▶ **EXERCISE PROMPT**
When you copy the data that follows, reproduce every word exactly and leave out the images.
━━━━━ SOURCE MATERIAL ━━━━━
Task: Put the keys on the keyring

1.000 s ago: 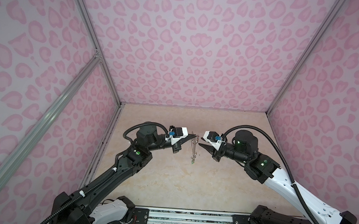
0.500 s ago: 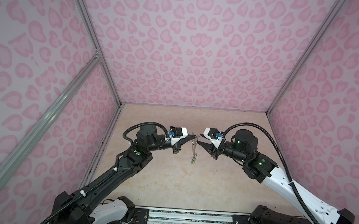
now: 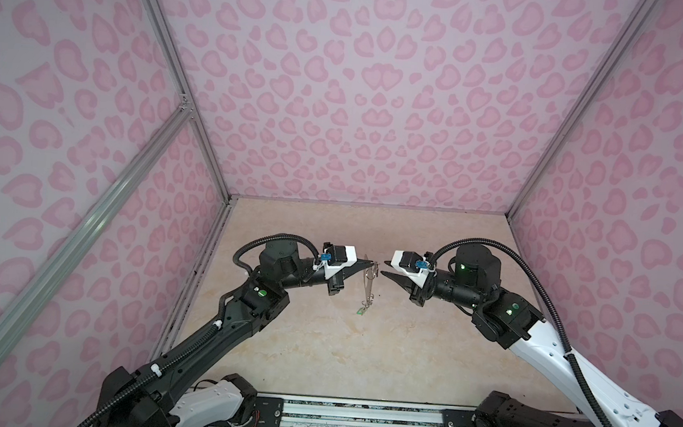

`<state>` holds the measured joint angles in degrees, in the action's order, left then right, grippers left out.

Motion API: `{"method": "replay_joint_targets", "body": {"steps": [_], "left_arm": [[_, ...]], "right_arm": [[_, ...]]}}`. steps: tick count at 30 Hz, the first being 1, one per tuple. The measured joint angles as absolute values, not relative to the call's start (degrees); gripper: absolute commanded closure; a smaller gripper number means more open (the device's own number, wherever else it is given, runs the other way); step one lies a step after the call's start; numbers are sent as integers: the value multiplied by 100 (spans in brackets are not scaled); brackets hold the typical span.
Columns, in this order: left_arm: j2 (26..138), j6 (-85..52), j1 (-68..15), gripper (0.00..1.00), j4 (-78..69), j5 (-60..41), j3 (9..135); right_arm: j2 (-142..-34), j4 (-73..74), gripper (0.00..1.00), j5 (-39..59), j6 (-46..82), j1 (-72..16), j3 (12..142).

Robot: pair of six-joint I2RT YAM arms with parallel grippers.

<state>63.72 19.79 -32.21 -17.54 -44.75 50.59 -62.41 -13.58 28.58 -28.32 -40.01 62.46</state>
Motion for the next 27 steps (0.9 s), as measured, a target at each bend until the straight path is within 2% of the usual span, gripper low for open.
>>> {"method": "replay_joint_targets", "body": {"steps": [22, 27], "left_arm": [[6353, 2110, -3221, 97, -1472, -4611, 5063], [6366, 2130, -3221, 97, -1455, -4613, 5076]], "right_arm": [[-6469, -1601, 85, 2985, -3124, -3999, 6460], [-6506, -1599, 90, 3035, -3122, -3994, 6488]]}}
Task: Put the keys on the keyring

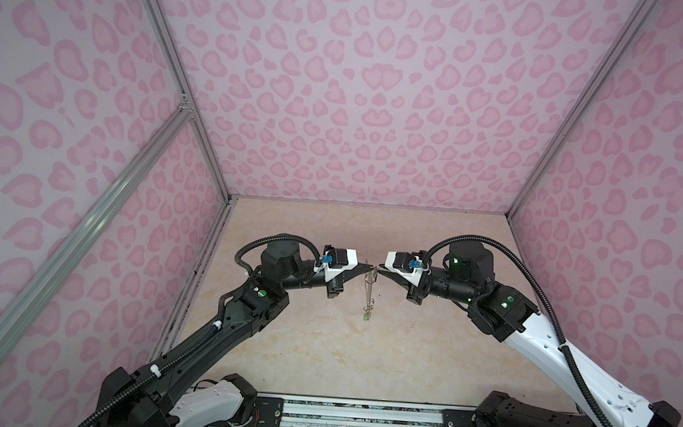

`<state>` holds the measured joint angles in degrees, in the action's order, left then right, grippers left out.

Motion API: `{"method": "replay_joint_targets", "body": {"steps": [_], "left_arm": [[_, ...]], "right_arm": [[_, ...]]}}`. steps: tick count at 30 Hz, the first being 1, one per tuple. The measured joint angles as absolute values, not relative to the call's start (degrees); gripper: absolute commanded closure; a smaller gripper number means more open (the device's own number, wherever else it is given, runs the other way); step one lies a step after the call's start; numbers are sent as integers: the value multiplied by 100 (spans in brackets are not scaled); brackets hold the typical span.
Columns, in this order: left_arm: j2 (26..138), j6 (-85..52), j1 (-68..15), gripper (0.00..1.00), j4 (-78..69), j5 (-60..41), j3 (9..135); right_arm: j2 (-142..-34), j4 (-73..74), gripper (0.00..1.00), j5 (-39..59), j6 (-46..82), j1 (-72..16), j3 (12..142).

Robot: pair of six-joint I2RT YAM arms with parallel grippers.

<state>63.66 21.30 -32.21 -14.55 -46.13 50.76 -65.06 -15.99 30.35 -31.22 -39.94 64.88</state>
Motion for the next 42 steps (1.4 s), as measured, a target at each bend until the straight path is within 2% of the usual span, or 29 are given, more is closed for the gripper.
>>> {"method": "replay_joint_targets", "body": {"steps": [5, 25, 28, 31, 42], "left_arm": [[6383, 2161, -3221, 97, -1345, -4609, 5103], [6560, 2213, -3214, 97, -1372, -4654, 5253], [6582, 2206, -3214, 97, -1374, -4657, 5253], [6582, 2191, -3214, 97, -1378, -4672, 5253], [6565, 2191, -3214, 97, -1378, -4807, 5253]], "right_arm": [[-6584, -1653, 100, 3201, -3111, -3964, 6569], [-6726, -2388, 100, 3157, -3245, -3894, 6726], [-6617, -2344, 86, 3114, -3188, -3892, 6641], [-6471, -2320, 81, 3050, -3159, -3876, 6536], [-6440, -1831, 78, 3162, -2860, -3852, 6460]]}}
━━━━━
▶ **OUTPUT OF THE TASK**
Task: Put the keys on the keyring

1.000 s ago: 
0.500 s ago: 
now: 

`<state>` holds the measured joint angles in degrees, in the action's order, left then right, grippers left out.

Motion API: `{"method": "replay_joint_targets", "body": {"steps": [_], "left_arm": [[_, ...]], "right_arm": [[_, ...]]}}`. steps: tick count at 30 Hz, the first being 1, one per tuple. The measured joint angles as absolute values, not relative to the call's start (degrees); gripper: absolute commanded closure; a smaller gripper number means more open (the device's own number, wherever else it is given, runs the other way); step one lies a step after the call's start; numbers are sent as integers: the value multiplied by 100 (spans in brackets are not scaled); brackets hold the typical span.
Columns, in this order: left_arm: j2 (26..138), j6 (-85..52), j1 (-68..15), gripper (0.00..1.00), j4 (-78..69), j5 (-60..41), j3 (9..135); right_arm: j2 (-142..-34), j4 (-73..74), gripper (0.00..1.00), j5 (-39..59), j6 (-46..82), j1 (-72..16), j3 (12..142).

Robot: pair of six-joint I2RT YAM arms with parallel grippers.

<state>63.72 19.79 -32.21 -17.54 -44.75 50.59 -62.41 -13.58 28.58 -28.32 -40.01 62.46</state>
Motion for the next 27 steps (0.9 s), as measured, a target at each bend until the straight path is within 2% of the usual span, gripper low for open.
>>> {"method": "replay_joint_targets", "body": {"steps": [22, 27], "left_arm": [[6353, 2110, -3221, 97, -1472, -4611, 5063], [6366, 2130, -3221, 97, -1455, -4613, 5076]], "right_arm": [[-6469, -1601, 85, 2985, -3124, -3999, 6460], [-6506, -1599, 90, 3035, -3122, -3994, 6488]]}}
Task: Put the keys on the keyring


`<state>` holds the measured joint angles in degrees, in the action's order, left then right, grippers left out.

Motion API: `{"method": "replay_joint_targets", "body": {"steps": [_], "left_arm": [[_, ...]], "right_arm": [[_, ...]]}}`. steps: tick count at 30 Hz, the first being 1, one per tuple. The measured joint angles as absolute values, not relative to the call's start (degrees); gripper: absolute commanded closure; a smaller gripper number means more open (the device's own number, wherever else it is given, runs the other way); step one lies a step after the call's start; numbers are sent as integers: the value multiplied by 100 (spans in brackets are not scaled); brackets hold the typical span.
Columns, in this order: left_arm: j2 (26..138), j6 (-85..52), j1 (-68..15), gripper (0.00..1.00), j4 (-78..69), j5 (-60..41), j3 (9..135); right_arm: j2 (-142..-34), j4 (-73..74), gripper (0.00..1.00), j5 (-39..59), j6 (-46..82), j1 (-72..16), j3 (12..142).

Robot: pair of six-joint I2RT YAM arms with parallel grippers.

<state>63.66 21.30 -32.21 -14.55 -46.13 50.76 -65.06 -15.99 30.35 -31.22 -39.94 64.88</state>
Motion for the next 42 steps (1.4 s), as measured, a target at each bend until the straight path is within 2% of the usual span, or 29 are given, more is closed for the gripper.
>>> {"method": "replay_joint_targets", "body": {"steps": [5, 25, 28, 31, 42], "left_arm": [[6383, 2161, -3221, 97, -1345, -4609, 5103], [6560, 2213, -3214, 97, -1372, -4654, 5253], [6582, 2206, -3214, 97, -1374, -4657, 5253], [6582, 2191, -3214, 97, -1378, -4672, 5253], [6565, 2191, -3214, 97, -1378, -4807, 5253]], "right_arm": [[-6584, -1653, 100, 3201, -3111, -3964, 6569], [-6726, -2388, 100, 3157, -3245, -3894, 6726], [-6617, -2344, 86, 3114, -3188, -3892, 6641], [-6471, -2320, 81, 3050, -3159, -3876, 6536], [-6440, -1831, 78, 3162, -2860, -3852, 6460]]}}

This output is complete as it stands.